▸ Problem to work on
Could you return the data that follows exactly, minus the images?

[[ Collected data open ]]

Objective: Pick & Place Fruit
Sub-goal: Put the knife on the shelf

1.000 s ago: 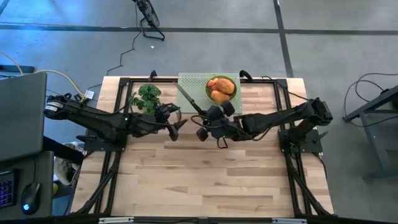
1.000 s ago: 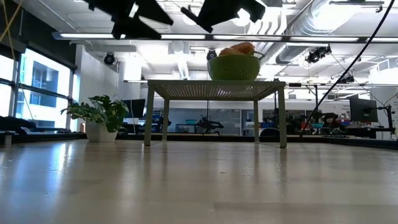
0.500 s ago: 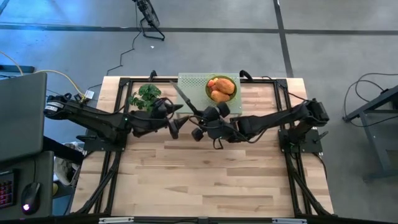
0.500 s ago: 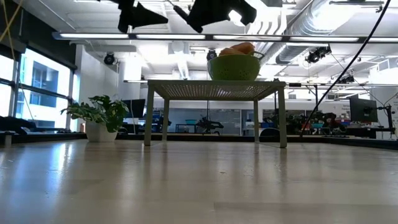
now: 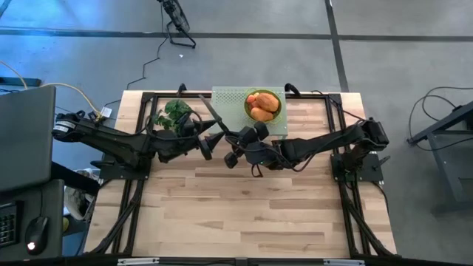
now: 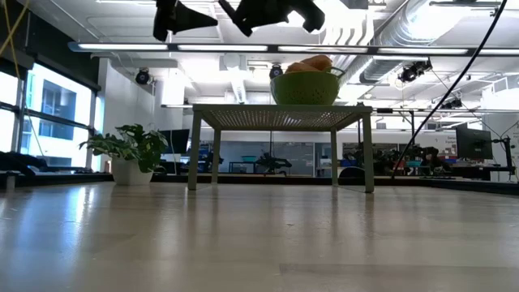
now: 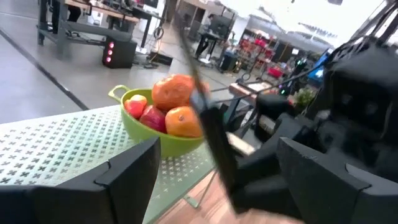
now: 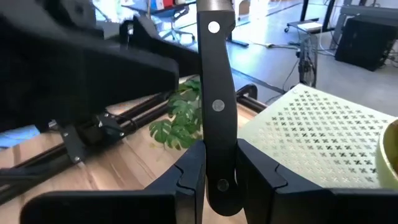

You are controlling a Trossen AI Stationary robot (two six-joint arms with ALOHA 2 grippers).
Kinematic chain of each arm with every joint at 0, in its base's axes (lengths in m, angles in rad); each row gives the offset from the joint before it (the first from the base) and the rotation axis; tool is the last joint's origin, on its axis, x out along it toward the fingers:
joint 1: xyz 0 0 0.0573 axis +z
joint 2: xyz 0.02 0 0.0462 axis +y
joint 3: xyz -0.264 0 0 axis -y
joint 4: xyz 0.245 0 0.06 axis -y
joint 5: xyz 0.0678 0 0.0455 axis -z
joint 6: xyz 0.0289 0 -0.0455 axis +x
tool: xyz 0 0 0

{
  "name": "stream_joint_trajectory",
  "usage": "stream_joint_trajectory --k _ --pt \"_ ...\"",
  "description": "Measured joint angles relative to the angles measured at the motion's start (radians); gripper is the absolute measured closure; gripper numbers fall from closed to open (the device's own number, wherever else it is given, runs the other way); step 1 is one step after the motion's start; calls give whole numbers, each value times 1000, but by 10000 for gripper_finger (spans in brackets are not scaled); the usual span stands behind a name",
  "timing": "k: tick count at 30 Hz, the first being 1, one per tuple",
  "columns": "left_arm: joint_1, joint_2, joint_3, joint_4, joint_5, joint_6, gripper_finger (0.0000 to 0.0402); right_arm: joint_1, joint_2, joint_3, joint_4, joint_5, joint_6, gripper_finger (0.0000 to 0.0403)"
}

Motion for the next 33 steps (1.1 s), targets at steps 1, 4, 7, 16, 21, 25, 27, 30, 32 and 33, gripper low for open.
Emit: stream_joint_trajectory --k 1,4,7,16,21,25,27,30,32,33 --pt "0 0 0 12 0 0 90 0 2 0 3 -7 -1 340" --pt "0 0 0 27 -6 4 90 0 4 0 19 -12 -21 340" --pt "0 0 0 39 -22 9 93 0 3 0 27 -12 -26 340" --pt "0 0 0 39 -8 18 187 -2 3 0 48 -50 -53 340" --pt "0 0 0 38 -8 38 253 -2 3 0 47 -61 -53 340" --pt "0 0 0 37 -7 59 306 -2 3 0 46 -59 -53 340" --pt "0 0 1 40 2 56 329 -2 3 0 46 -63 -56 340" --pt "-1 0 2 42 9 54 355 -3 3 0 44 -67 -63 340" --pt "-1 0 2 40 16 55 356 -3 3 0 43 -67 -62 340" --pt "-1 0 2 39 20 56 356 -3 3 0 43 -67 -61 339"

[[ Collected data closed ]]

▸ Exercise output
Objective: Pick & Place Fruit
Sub-goal: Put the knife on the shelf

1.000 s ago: 
1.000 s ago: 
0.500 s ago: 
0.500 s ago: 
now: 
now: 
now: 
now: 

You are controlling a Trossen AI Stationary robot (two six-joint arms with ALOHA 2 grippers).
Kinematic chain of each arm with every joint at 0, in its base's axes (lengths in m, angles in rad); each row gives the offset from the joint before it (the first from the base) and the rotation axis; tool is the last joint's origin, on its axis, x out along it toward the fingers:
joint 1: xyz 0 0 0.0573 axis +z
joint 2: xyz 0.02 0 0.0462 axis +y
joint 3: xyz -0.264 0 0 axis -y
joint 4: xyz 0.245 0 0.06 axis -y
joint 5: xyz 0.0678 0 0.0455 axis -z
joint 6: xyz 0.0289 0 -0.0455 axis +x
tool: xyz 0 0 0

{
  "name": "stream_joint_trajectory",
  "usage": "stream_joint_trajectory --k _ --pt \"_ ...\"",
  "description": "Measured joint angles relative to the angles measured at the motion's start (radians); gripper is the absolute measured closure; gripper numbers fall from closed to open (the device's own number, wherever else it is given, runs the other way); step 1 is one step after the motion's start; calls give whole numbers, each value times 1000, but by 10000 for gripper_finger (spans in brackets are not scaled); the usual span stands behind a name",
  "timing": "k: tick count at 30 Hz, the first being 1, one per tuple",
  "columns": "left_arm: joint_1, joint_2, joint_3, joint_4, joint_5, joint_6, gripper_finger (0.0000 to 0.0402); right_arm: joint_1, joint_2, joint_3, joint_4, joint_5, joint_6, gripper_finger (0.0000 to 0.0403)"
}

Motion for the next 33 steps (1.1 s), targets at steps 1, 4, 7, 16, 21, 25, 27, 30, 32 and 33, gripper low for open.
Emit: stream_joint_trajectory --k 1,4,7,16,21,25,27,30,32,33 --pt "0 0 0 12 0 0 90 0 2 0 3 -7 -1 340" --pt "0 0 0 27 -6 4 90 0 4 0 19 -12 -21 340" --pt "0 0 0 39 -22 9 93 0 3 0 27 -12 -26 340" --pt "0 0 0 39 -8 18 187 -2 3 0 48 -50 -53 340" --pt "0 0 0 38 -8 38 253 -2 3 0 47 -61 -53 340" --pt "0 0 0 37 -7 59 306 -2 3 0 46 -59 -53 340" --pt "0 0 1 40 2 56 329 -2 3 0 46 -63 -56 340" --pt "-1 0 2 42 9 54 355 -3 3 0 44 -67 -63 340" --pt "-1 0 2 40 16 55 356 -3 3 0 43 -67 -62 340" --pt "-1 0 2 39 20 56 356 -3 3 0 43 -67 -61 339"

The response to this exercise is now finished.